Pour un jeune né dans l’Indre ou dans le Cher, la base militaire de la Martinerie, près de Châteauroux, a longtemps été un endroit qui inspirait plus la crainte que la sympathie. Loin du centre-ville et de la gare, sinistre, comme la plupart des casernes, la Martinerie n’était pas spécialement un lieu où on avait envie de passer un an de sa vie sous l’uniforme.
Puis le temps s’est écoulé, le service national a été suspendu par le président Chirac, et ce camp militaire a perdu cette activité qu’on lui connaissait quand on circulait sur la route qui le traverse. Compagnies au garde-à-vous, camions bâchés de kaki, véhicules école, plantons frigorifiés ont peu à peu disparu du paysage. Cette base fantôme a commencé à évoquer un de ces lieux morts qu’affectionnent les photographes et les amateurs de films apocalyptiques, les herbes folles envahissant les allées qui avaient été damées si souvent par les semelles à crampons.

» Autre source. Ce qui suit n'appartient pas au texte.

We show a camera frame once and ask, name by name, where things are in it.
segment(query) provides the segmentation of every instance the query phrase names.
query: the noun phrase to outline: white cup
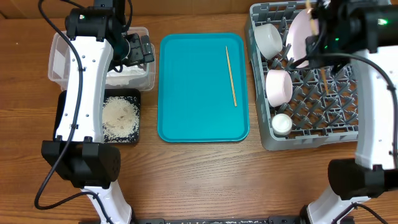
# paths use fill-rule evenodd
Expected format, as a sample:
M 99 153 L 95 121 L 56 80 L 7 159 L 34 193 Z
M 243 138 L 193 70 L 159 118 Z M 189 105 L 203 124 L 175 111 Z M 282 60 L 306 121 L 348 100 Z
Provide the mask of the white cup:
M 277 137 L 286 136 L 292 131 L 293 121 L 286 114 L 277 114 L 273 117 L 271 126 Z
M 266 78 L 266 93 L 271 106 L 280 106 L 292 99 L 293 84 L 289 73 L 282 70 L 269 70 Z
M 272 24 L 265 24 L 254 29 L 254 38 L 261 54 L 268 60 L 282 50 L 282 38 Z

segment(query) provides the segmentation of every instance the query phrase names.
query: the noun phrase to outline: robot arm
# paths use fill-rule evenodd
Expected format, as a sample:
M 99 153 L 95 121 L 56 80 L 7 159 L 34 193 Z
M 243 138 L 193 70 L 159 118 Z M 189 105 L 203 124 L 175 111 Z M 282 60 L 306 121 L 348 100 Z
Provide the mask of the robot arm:
M 326 26 L 327 32 L 324 36 L 309 37 L 307 48 L 312 50 L 314 41 L 320 39 L 320 44 L 314 49 L 316 54 L 350 53 L 369 59 L 386 71 L 397 85 L 398 71 L 390 58 L 398 52 L 398 32 L 392 22 L 386 27 L 386 21 L 395 18 L 393 12 L 397 8 L 375 4 L 377 2 L 350 0 L 334 0 L 327 5 L 318 2 L 319 8 L 314 10 L 313 16 L 320 20 L 320 26 Z M 325 65 L 341 68 L 349 60 L 314 57 L 309 62 L 312 68 Z M 303 207 L 301 223 L 340 223 L 353 209 L 352 204 L 366 202 L 397 187 L 393 129 L 398 121 L 394 120 L 390 90 L 376 69 L 357 60 L 350 63 L 359 74 L 356 159 L 330 162 L 330 184 L 318 200 Z
M 75 132 L 56 171 L 82 192 L 90 191 L 98 196 L 88 195 L 101 224 L 130 224 L 134 216 L 117 181 L 120 152 L 103 144 L 102 108 L 106 74 L 115 66 L 129 67 L 154 61 L 148 36 L 140 39 L 137 34 L 125 33 L 128 27 L 125 27 L 124 5 L 125 0 L 95 0 L 93 7 L 72 9 L 65 20 L 67 36 L 83 65 L 83 88 Z M 42 144 L 42 155 L 51 166 L 59 160 L 73 128 L 79 69 L 72 49 L 70 55 L 68 91 L 56 140 Z

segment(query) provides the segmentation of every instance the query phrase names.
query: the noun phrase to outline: wooden stick
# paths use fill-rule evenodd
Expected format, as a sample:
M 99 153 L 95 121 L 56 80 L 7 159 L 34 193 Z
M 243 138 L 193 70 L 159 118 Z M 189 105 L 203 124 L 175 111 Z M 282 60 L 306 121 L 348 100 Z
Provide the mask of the wooden stick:
M 325 74 L 325 70 L 324 69 L 321 69 L 321 76 L 322 76 L 322 79 L 323 79 L 323 84 L 325 85 L 326 95 L 329 95 L 328 82 L 326 80 L 326 74 Z
M 234 104 L 235 104 L 235 107 L 237 107 L 237 104 L 236 104 L 236 97 L 235 97 L 234 80 L 232 79 L 231 64 L 230 64 L 230 62 L 229 62 L 228 48 L 227 48 L 226 45 L 225 45 L 225 51 L 226 51 L 226 60 L 228 61 L 229 79 L 231 80 L 232 95 L 234 96 Z
M 305 8 L 307 9 L 307 13 L 310 14 L 310 25 L 311 25 L 312 35 L 316 35 L 317 34 L 317 25 L 315 25 L 315 21 L 312 19 L 312 15 L 311 15 L 312 8 L 311 8 L 310 0 L 305 1 Z

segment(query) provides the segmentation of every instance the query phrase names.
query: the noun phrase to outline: gray dish rack
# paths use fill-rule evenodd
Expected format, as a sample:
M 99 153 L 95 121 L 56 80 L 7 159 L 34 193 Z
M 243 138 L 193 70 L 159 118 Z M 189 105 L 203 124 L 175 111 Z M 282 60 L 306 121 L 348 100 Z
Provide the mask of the gray dish rack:
M 287 58 L 290 45 L 285 45 L 288 25 L 304 8 L 304 1 L 254 4 L 245 26 L 248 56 L 256 85 L 256 109 L 262 146 L 271 151 L 304 149 L 323 144 L 358 140 L 357 79 L 350 65 L 336 75 L 326 70 L 329 93 L 326 94 L 320 71 L 300 68 L 289 71 L 293 83 L 292 100 L 280 107 L 268 104 L 265 79 L 269 70 L 285 70 L 298 58 Z M 271 23 L 278 28 L 284 43 L 274 60 L 262 57 L 254 39 L 253 28 Z M 274 135 L 271 119 L 279 113 L 289 115 L 293 129 L 285 138 Z

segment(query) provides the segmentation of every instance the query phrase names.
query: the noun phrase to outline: wooden surface
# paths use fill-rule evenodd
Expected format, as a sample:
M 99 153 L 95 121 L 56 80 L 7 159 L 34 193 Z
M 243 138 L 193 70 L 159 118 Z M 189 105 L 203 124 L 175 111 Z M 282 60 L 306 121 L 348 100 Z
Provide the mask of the wooden surface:
M 74 0 L 82 6 L 92 6 L 94 0 Z M 284 0 L 132 0 L 135 16 L 149 15 L 204 15 L 248 13 L 254 3 L 281 2 Z M 10 19 L 41 18 L 38 0 L 0 0 L 0 12 Z M 59 0 L 46 0 L 43 8 L 50 18 L 65 18 L 71 5 Z M 126 14 L 130 9 L 126 1 Z
M 160 41 L 168 34 L 234 32 L 244 39 L 246 18 L 246 14 L 135 17 L 133 24 L 148 28 L 158 60 Z M 63 28 L 63 19 L 55 23 Z M 50 169 L 40 154 L 41 142 L 52 138 L 61 92 L 47 78 L 55 32 L 41 19 L 1 20 L 0 30 L 7 31 L 0 32 L 0 223 L 77 223 L 97 218 L 84 197 L 53 210 L 34 208 L 36 191 Z M 251 126 L 242 142 L 166 143 L 157 134 L 157 81 L 152 91 L 142 94 L 141 139 L 135 147 L 119 147 L 119 183 L 139 218 L 296 215 L 327 186 L 329 161 L 353 157 L 353 142 L 265 150 L 247 56 L 246 62 Z M 77 192 L 54 175 L 40 202 L 48 205 Z M 390 223 L 398 223 L 398 192 L 387 192 L 366 205 Z M 358 223 L 376 223 L 364 210 L 353 215 Z

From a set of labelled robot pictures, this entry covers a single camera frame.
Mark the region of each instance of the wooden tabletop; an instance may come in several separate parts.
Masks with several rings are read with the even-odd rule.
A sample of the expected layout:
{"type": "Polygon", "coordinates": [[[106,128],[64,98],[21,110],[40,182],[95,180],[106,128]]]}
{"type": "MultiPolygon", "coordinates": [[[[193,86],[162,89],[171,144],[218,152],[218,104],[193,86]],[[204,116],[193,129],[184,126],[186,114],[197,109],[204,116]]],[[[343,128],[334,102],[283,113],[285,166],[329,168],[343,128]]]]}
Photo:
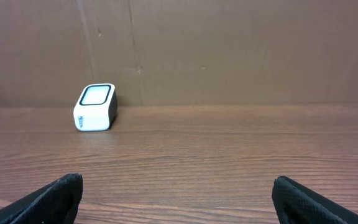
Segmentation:
{"type": "Polygon", "coordinates": [[[358,213],[358,104],[121,107],[92,133],[72,112],[0,108],[0,208],[77,172],[77,223],[278,223],[280,175],[358,213]]]}

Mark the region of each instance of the brown wall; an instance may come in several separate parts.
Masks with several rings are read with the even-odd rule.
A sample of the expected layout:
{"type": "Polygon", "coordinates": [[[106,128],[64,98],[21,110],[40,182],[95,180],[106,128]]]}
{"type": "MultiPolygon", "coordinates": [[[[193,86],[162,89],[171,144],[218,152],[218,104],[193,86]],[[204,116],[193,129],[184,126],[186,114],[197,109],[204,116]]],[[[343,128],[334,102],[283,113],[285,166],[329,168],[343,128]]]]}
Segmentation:
{"type": "Polygon", "coordinates": [[[0,106],[358,101],[355,0],[0,0],[0,106]]]}

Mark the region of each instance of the black object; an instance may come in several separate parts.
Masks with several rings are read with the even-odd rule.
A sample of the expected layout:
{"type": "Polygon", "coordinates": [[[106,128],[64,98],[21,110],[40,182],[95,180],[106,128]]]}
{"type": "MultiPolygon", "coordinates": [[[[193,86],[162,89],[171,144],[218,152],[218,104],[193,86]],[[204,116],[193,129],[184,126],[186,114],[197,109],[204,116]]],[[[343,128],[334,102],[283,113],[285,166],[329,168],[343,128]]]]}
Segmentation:
{"type": "Polygon", "coordinates": [[[357,214],[288,177],[274,181],[272,198],[281,224],[358,224],[357,214]]]}
{"type": "Polygon", "coordinates": [[[82,176],[67,174],[0,209],[0,224],[72,224],[82,191],[82,176]]]}

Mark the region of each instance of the small white box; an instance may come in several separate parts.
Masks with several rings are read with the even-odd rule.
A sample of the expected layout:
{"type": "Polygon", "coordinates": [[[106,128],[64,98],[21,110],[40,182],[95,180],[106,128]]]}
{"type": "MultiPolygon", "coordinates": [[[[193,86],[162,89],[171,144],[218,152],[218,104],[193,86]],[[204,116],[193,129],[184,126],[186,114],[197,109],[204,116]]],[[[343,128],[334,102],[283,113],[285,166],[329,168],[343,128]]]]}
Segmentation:
{"type": "Polygon", "coordinates": [[[85,87],[74,107],[75,126],[80,131],[109,129],[117,115],[116,87],[113,84],[92,84],[85,87]]]}

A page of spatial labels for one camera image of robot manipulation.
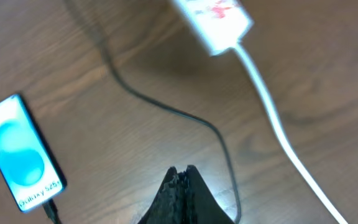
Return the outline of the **blue smartphone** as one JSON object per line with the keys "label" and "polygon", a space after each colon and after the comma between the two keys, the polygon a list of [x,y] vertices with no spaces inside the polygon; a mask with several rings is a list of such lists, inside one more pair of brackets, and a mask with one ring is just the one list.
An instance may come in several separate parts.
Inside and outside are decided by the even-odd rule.
{"label": "blue smartphone", "polygon": [[0,102],[0,172],[22,213],[65,190],[67,181],[23,97]]}

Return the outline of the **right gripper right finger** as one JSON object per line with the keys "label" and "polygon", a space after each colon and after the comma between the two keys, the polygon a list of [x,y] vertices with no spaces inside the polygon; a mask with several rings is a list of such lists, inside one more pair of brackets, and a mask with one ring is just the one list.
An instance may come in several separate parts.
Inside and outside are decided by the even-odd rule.
{"label": "right gripper right finger", "polygon": [[211,191],[194,165],[186,168],[188,188],[186,193],[186,223],[234,224],[218,205]]}

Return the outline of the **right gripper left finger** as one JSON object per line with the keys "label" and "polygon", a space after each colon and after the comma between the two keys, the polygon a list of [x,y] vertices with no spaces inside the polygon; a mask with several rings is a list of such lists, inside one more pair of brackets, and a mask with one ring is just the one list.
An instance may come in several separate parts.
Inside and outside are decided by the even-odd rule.
{"label": "right gripper left finger", "polygon": [[185,202],[185,178],[170,167],[157,194],[138,224],[181,224]]}

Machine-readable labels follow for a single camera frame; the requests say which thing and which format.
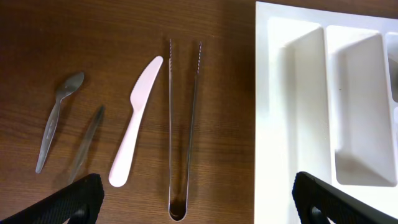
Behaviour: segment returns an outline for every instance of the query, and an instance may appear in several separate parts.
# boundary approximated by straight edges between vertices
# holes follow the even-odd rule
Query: knife handle
[[[143,111],[133,112],[119,151],[113,161],[109,174],[109,183],[113,187],[121,187],[127,182],[142,115]]]

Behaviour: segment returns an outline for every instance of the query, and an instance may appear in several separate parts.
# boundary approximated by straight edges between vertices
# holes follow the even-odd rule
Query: dark brown tabletop
[[[395,0],[278,3],[398,17]],[[181,164],[203,42],[183,223],[253,223],[255,14],[255,1],[249,0],[0,1],[0,220],[65,186],[90,119],[105,105],[79,174],[101,175],[105,198],[98,223],[172,223],[167,211],[172,38],[174,157]],[[165,62],[141,122],[129,178],[115,188],[108,175],[132,115],[129,95],[156,55]],[[85,81],[62,101],[46,163],[36,174],[55,89],[80,70]]]

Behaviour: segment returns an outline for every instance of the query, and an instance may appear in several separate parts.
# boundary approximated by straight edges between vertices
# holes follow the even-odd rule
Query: metal spoon
[[[36,173],[40,173],[43,169],[45,158],[47,157],[47,153],[49,152],[52,138],[54,137],[55,128],[57,128],[58,118],[60,114],[60,105],[61,101],[71,95],[74,91],[79,89],[80,85],[83,83],[85,78],[85,74],[83,72],[79,72],[77,74],[72,75],[68,78],[64,84],[60,85],[57,88],[55,93],[55,106],[52,108],[50,113],[49,120],[45,125],[42,146],[40,147],[39,160],[36,165]]]

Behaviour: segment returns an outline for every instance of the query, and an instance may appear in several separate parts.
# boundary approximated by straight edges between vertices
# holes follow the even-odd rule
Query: white plastic knife
[[[123,186],[129,177],[139,124],[144,114],[150,90],[162,63],[163,58],[161,56],[154,58],[142,72],[131,92],[130,101],[133,114],[109,174],[109,183],[114,187]]]

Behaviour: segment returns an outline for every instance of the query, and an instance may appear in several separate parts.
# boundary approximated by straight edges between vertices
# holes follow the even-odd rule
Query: stainless steel utensil
[[[57,88],[55,93],[55,105],[50,113],[49,120],[45,125],[42,146],[40,147],[39,160],[36,165],[36,173],[40,173],[43,169],[45,158],[49,152],[52,138],[54,137],[55,128],[57,128],[58,118],[60,114],[61,101],[76,91],[83,83],[85,75],[83,72],[77,73],[68,78],[64,84]]]
[[[174,221],[181,221],[187,215],[188,209],[188,186],[189,186],[189,167],[191,159],[193,125],[195,121],[195,105],[197,101],[198,76],[200,68],[201,42],[199,44],[199,57],[197,72],[195,73],[195,86],[193,89],[192,101],[192,117],[189,132],[189,145],[187,151],[187,171],[184,178],[184,185],[178,192],[174,200],[171,199],[172,192],[172,118],[173,118],[173,73],[172,73],[172,40],[170,39],[170,56],[169,56],[169,215]]]
[[[73,160],[73,168],[68,180],[68,184],[73,183],[73,180],[75,179],[81,164],[87,157],[87,152],[88,149],[90,148],[91,140],[93,140],[95,130],[97,129],[98,124],[100,123],[104,115],[104,111],[105,107],[101,106],[97,111],[95,117],[91,120],[90,125],[88,126],[85,137],[83,138],[80,144],[79,151],[77,152],[75,159]]]

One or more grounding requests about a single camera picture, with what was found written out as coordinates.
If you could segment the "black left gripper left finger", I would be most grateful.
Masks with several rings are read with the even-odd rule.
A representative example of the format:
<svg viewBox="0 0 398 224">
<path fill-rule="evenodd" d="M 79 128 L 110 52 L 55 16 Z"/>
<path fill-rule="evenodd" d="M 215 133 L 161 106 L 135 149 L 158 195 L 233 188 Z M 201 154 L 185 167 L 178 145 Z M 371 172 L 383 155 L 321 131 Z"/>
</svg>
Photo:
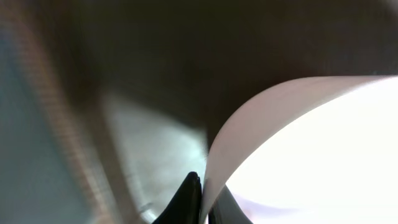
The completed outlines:
<svg viewBox="0 0 398 224">
<path fill-rule="evenodd" d="M 164 211 L 152 224 L 198 224 L 201 206 L 201 182 L 189 172 Z"/>
</svg>

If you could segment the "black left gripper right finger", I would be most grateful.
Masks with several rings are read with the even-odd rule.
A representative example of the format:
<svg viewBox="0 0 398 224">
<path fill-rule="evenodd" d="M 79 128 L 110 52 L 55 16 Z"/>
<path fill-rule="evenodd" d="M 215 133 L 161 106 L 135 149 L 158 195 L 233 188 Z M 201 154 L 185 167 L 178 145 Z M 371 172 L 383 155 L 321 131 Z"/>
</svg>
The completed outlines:
<svg viewBox="0 0 398 224">
<path fill-rule="evenodd" d="M 208 214 L 209 224 L 252 224 L 225 186 Z"/>
</svg>

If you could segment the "white pink shallow bowl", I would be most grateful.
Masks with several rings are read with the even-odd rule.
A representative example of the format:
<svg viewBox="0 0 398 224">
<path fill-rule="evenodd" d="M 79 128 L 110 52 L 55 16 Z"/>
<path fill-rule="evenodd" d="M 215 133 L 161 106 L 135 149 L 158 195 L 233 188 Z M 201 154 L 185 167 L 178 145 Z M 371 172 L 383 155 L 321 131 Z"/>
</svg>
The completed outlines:
<svg viewBox="0 0 398 224">
<path fill-rule="evenodd" d="M 200 221 L 227 186 L 252 223 L 397 222 L 397 77 L 273 86 L 223 125 Z"/>
</svg>

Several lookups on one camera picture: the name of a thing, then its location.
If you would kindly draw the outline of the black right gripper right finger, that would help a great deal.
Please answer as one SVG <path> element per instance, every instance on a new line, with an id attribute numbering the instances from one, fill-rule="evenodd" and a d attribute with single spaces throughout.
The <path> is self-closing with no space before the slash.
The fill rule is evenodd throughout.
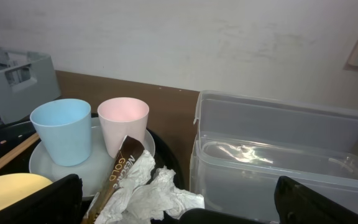
<path id="1" fill-rule="evenodd" d="M 358 214 L 287 176 L 278 178 L 274 201 L 282 224 L 358 224 Z"/>

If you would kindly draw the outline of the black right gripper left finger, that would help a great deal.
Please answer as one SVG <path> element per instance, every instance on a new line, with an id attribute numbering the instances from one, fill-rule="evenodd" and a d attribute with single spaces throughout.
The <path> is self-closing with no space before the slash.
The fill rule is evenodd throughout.
<path id="1" fill-rule="evenodd" d="M 52 217 L 55 211 L 58 211 L 58 217 L 62 221 L 58 223 L 68 223 L 76 221 L 77 208 L 74 204 L 81 204 L 82 202 L 82 180 L 76 174 L 70 174 L 51 185 L 33 193 L 32 195 L 23 198 L 22 200 L 14 203 L 0 210 L 6 212 L 7 218 L 13 221 L 14 217 L 19 218 L 19 223 L 28 222 L 25 218 L 29 218 L 30 214 L 40 215 L 41 217 Z M 38 223 L 51 223 L 53 218 L 45 218 Z"/>

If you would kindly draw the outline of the grey round plate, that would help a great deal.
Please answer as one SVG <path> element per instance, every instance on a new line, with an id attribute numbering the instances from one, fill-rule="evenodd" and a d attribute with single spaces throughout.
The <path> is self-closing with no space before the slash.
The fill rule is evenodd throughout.
<path id="1" fill-rule="evenodd" d="M 52 182 L 76 174 L 82 179 L 83 198 L 92 198 L 100 190 L 114 161 L 107 152 L 99 118 L 91 120 L 91 129 L 93 149 L 87 160 L 76 166 L 59 166 L 52 161 L 44 144 L 40 142 L 29 159 L 29 172 L 44 176 Z"/>

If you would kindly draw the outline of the yellow plastic bowl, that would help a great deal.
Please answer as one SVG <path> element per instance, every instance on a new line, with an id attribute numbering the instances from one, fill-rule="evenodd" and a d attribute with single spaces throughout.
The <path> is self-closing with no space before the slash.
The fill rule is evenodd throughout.
<path id="1" fill-rule="evenodd" d="M 0 210 L 51 185 L 46 177 L 30 173 L 16 173 L 0 176 Z"/>

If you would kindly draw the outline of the white tissue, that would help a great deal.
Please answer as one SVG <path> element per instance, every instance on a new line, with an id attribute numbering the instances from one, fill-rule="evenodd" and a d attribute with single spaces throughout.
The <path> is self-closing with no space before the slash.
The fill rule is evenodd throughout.
<path id="1" fill-rule="evenodd" d="M 163 220 L 165 214 L 179 219 L 191 209 L 204 208 L 202 195 L 175 186 L 174 170 L 158 168 L 151 176 L 155 160 L 149 151 L 144 150 L 136 161 L 130 159 L 129 164 L 95 223 L 150 223 Z"/>

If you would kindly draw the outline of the light blue plastic cup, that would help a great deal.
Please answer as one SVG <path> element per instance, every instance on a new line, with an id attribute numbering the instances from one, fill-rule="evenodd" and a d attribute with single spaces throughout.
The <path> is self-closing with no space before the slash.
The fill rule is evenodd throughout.
<path id="1" fill-rule="evenodd" d="M 31 112 L 30 121 L 57 165 L 75 166 L 91 155 L 91 106 L 86 101 L 45 103 Z"/>

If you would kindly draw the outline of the wooden chopstick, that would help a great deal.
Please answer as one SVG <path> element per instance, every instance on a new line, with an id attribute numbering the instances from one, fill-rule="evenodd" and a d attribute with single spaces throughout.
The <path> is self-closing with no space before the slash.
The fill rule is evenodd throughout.
<path id="1" fill-rule="evenodd" d="M 31 145 L 33 145 L 39 139 L 40 139 L 39 135 L 37 133 L 34 133 L 29 138 L 27 138 L 25 141 L 23 141 L 18 146 L 16 146 L 14 149 L 9 151 L 7 154 L 3 155 L 0 158 L 0 169 L 2 169 L 6 164 L 10 163 L 13 159 L 15 159 L 22 152 L 26 151 L 29 147 L 31 147 Z"/>

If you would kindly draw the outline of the brown Nescafe Gold sachet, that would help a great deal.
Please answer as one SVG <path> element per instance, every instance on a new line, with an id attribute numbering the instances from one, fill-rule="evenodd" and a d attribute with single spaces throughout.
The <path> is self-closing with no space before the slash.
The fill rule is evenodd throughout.
<path id="1" fill-rule="evenodd" d="M 130 136 L 125 136 L 116 155 L 114 165 L 104 181 L 103 188 L 94 196 L 81 224 L 94 223 L 122 180 L 145 150 L 144 145 Z"/>

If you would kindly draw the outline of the pink plastic cup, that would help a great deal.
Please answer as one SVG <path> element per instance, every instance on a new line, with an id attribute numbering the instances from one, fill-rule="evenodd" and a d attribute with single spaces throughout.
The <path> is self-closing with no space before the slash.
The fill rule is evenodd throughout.
<path id="1" fill-rule="evenodd" d="M 111 98 L 98 106 L 104 142 L 108 154 L 115 158 L 125 136 L 144 141 L 149 106 L 137 98 Z"/>

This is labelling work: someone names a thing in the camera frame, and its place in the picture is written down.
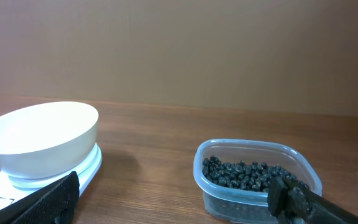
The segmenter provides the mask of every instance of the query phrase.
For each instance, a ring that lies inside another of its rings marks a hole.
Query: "white kitchen scale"
[[[21,179],[10,177],[5,172],[0,172],[0,210],[6,206],[17,202],[18,200],[34,193],[38,189],[51,184],[68,175],[71,171],[76,171],[80,182],[80,196],[85,188],[91,182],[94,175],[100,168],[102,163],[102,152],[95,143],[91,152],[76,167],[51,177],[41,179]]]

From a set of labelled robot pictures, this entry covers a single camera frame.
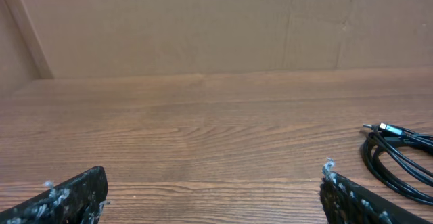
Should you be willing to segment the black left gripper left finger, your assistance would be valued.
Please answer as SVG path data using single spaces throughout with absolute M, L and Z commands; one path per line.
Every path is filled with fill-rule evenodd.
M 102 166 L 55 186 L 1 212 L 1 224 L 98 224 L 104 206 L 109 205 L 108 180 Z

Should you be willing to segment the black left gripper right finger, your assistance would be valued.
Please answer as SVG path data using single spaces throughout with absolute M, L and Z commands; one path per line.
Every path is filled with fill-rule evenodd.
M 431 224 L 333 171 L 328 158 L 322 167 L 320 201 L 329 224 Z

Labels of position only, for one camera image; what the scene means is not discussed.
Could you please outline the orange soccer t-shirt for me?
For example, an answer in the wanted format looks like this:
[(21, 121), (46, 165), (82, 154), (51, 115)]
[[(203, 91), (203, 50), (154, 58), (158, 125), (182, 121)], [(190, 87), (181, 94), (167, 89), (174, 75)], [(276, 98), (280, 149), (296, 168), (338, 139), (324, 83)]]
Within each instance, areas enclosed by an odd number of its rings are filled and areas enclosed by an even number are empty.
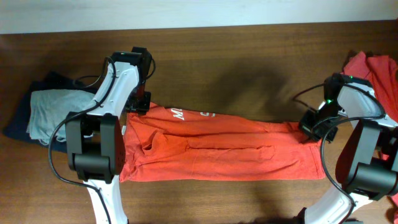
[(319, 143), (296, 122), (268, 123), (151, 103), (145, 115), (127, 115), (124, 143), (122, 182), (325, 177)]

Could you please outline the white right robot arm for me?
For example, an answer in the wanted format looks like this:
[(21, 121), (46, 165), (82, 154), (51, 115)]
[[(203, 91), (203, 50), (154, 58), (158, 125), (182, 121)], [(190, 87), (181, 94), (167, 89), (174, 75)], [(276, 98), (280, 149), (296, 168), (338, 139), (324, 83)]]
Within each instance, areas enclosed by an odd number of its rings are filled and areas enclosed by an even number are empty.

Cette prolifération végétale est aujourd’hui partiellement mise à mal par un petit bataillon de bêtes noires, dont au moins deux ânes (ou ânesses?) de notre race régionale et plusieurs bovins de la même couleur, sans que je puisse identifier de quelle vaches il s’agit.
Les animaux divaguent dans un grand espace, fermé par la clôture du camp et complété par un fil électrique. On voit qu’ils sont en excellent état, et qu’on a pris le soin de mettre à leur disposition des stalles contre le mauvais temps. Cette initiative, originale et audacieuse, mérite d’être saluée.
Il existe des terrains militaires désaffectés dans toutes les régions françaises, et plusieurs d’entre elles sont le berceau de races asines. L’exemple de la Martinerie pourrait donner des idées bénéfiques à certains commandants chargés de la gestion de ces espaces.
Conclusion surprenante: l’âne a peut-être sa place dans l’armée!